ISO/SOC-Standard-Berichte als Audit-Alternative: AV2 stellt ISO 27001, ISO 27018, SOC 2 Type II Reports — jährliche Aktualisierung via Azure Service Trust Portal (jährliche Aktualisierung) als Standard-Audit-Alternative zur Verfügung. Sofern die Standard-Berichte angemessen die TOM-Wirksamkeit nachweisen, kann AV1 auf ein eigenes Vor-Ort-Audit verzichten. Die Berichte werden auf Anfrage innerhalb 30 Tagen kostenfrei zur Verfügung gestellt.

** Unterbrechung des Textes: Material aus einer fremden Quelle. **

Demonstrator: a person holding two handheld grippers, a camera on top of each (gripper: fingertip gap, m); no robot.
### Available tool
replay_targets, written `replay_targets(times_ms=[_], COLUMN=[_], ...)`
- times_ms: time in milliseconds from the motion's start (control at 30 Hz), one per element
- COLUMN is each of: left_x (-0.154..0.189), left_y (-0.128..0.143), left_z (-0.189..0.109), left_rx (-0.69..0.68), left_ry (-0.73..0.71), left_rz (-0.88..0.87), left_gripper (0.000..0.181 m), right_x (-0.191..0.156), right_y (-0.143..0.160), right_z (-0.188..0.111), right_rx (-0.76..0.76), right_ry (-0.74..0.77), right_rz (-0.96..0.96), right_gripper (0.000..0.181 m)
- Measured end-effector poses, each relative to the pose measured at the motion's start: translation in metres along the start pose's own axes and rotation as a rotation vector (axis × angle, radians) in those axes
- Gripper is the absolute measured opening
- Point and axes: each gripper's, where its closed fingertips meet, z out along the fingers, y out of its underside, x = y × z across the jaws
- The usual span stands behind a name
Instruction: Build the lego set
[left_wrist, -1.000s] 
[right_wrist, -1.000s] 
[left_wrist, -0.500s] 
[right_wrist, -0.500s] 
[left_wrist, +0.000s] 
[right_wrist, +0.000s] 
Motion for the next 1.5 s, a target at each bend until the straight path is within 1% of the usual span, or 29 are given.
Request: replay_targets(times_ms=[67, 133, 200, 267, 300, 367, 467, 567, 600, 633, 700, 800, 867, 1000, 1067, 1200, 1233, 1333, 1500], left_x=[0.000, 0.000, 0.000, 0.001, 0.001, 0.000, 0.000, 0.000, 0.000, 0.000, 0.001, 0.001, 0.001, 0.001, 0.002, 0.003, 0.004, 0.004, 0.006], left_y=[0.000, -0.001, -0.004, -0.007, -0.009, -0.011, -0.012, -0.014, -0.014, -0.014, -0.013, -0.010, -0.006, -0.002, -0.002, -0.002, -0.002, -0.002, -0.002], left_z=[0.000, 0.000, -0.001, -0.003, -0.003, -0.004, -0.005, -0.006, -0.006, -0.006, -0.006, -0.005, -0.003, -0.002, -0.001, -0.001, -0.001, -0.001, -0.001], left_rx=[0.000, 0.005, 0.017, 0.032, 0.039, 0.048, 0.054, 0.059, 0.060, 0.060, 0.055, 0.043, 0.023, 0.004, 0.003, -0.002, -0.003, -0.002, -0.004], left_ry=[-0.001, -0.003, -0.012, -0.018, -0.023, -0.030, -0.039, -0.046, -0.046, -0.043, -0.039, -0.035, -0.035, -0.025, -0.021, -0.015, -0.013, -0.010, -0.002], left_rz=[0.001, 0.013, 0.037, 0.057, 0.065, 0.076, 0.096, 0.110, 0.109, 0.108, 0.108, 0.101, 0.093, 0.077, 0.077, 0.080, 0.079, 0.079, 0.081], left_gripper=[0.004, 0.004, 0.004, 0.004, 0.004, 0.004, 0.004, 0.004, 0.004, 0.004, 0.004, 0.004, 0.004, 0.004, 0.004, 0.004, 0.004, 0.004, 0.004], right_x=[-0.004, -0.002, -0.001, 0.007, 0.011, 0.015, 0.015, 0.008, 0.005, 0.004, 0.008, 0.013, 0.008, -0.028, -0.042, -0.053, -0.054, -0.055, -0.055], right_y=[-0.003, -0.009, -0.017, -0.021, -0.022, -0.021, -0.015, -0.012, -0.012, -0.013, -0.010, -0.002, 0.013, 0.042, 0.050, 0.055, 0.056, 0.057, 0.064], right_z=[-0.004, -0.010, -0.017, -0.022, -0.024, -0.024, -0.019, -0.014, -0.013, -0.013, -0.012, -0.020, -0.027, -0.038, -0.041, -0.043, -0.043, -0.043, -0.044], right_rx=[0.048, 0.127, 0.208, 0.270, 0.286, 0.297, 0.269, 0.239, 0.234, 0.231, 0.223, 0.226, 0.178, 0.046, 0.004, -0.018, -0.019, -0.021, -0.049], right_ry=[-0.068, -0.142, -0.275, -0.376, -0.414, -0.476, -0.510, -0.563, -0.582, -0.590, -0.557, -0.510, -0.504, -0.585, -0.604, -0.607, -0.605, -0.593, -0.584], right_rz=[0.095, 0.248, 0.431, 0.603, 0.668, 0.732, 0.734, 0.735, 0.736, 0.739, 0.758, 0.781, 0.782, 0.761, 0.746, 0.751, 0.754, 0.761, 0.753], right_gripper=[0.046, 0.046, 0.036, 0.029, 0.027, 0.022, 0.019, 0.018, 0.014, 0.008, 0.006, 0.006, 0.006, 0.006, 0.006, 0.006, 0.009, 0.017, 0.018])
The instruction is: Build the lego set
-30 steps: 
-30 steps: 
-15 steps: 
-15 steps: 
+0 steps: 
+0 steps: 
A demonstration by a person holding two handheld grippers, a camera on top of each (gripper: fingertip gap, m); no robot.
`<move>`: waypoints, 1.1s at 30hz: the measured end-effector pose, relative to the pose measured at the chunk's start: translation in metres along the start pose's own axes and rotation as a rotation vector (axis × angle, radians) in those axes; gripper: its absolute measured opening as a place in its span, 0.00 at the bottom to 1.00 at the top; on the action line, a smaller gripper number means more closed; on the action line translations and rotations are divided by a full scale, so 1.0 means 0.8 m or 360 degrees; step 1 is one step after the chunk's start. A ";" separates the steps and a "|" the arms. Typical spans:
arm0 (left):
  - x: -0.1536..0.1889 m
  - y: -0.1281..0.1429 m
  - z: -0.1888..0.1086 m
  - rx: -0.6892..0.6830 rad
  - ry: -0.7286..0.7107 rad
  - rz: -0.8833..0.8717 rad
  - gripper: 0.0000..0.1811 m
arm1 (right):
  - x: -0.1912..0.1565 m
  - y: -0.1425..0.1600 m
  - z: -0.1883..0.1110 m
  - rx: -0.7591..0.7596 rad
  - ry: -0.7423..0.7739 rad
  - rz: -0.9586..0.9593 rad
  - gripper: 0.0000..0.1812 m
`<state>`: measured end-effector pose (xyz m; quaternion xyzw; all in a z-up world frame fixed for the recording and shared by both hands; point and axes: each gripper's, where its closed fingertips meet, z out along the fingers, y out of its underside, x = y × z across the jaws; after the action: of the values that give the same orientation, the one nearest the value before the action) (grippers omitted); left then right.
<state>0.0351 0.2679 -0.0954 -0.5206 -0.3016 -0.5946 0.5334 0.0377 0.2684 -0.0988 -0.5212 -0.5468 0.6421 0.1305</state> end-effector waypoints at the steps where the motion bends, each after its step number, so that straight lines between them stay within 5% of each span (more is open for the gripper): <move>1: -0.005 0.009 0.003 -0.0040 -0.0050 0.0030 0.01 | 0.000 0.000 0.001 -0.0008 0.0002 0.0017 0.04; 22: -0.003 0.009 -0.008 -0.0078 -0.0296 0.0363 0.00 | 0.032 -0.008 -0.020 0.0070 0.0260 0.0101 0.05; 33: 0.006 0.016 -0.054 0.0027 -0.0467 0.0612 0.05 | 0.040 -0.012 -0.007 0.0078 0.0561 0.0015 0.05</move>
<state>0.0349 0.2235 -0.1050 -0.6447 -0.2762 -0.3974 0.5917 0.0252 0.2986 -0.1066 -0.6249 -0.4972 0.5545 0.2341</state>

(a) Anwendbares Recht: Dieser Sub-DPA untersteht schweizerischem Recht; bei Drittland-Transfer-Klauseln gelten die EU SCC mit Gerichtsstand am Sitz des Verantwortlichen.

(b) Gerichtsstand: Gericht am Zürich; für betroffene Personen-Klagen besteht zusätzlich ein Wahl-Gerichtsstand am eigenen Wohnsitz (nDSG Art. 32 Abs. 2; DSGVO Art. 79 Abs. 2).

(c) Verhältnis zu Master-AVV: Bei Widersprüchen zwischen diesem Sub-DPA und dem Master-AVV gilt die für die betroffenen Personen günstigere Regelung. AV2 anerkennt die im Master-AVV gegenüber dem Verantwortlichen eingegangenen Verpflichtungen und verpflichtet sich, AV1 die Erfüllung dieser Pflichten zu ermöglichen (Erfüllungshilfe).

(d) Schriftform: Änderungen und Ergänzungen bedürfen der Schriftform (OR Art. 11 ff.; die qualifizierte elektronische Signatur ZertES ist gleichgestellt).

(e) Salvatorische Klausel: Unwirksamkeit einzelner Bestimmungen lässt die übrigen unberührt. Unwirksame Bestimmungen werden durch wirksame Regelungen ersetzt, die dem datenschutzrechtlichen Schutzziel möglichst nahekommen.

Ort und Datum: Zürich, 20. Juni 2026

ZU URKUND DESSEN haben die Parteien diese Vereinbarung am angegebenen Datum unterzeichnet.